Data below:
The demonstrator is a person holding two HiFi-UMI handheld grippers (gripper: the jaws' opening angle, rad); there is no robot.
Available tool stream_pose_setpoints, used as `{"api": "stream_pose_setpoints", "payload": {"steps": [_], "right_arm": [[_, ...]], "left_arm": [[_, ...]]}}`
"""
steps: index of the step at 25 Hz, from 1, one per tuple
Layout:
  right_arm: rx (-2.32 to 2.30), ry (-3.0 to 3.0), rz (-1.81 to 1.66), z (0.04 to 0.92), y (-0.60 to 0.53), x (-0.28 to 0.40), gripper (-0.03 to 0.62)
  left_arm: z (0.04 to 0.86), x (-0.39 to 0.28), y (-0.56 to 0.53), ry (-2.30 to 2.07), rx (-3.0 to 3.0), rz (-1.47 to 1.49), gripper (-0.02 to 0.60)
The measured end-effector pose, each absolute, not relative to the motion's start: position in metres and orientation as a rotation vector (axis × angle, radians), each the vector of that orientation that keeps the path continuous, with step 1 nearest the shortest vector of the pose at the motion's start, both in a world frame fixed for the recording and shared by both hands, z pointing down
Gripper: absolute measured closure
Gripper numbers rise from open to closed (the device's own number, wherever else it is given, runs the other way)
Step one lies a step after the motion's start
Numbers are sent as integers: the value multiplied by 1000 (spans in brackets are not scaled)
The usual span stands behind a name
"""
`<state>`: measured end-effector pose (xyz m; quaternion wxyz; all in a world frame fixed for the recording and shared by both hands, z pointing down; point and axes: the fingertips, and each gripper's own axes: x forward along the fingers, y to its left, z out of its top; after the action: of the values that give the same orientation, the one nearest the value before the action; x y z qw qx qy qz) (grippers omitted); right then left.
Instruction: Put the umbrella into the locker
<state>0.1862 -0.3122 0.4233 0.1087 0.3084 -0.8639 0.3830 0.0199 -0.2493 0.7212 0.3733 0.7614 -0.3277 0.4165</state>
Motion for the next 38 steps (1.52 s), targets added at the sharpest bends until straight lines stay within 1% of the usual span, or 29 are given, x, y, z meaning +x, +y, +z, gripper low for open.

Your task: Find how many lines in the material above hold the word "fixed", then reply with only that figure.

Response: 2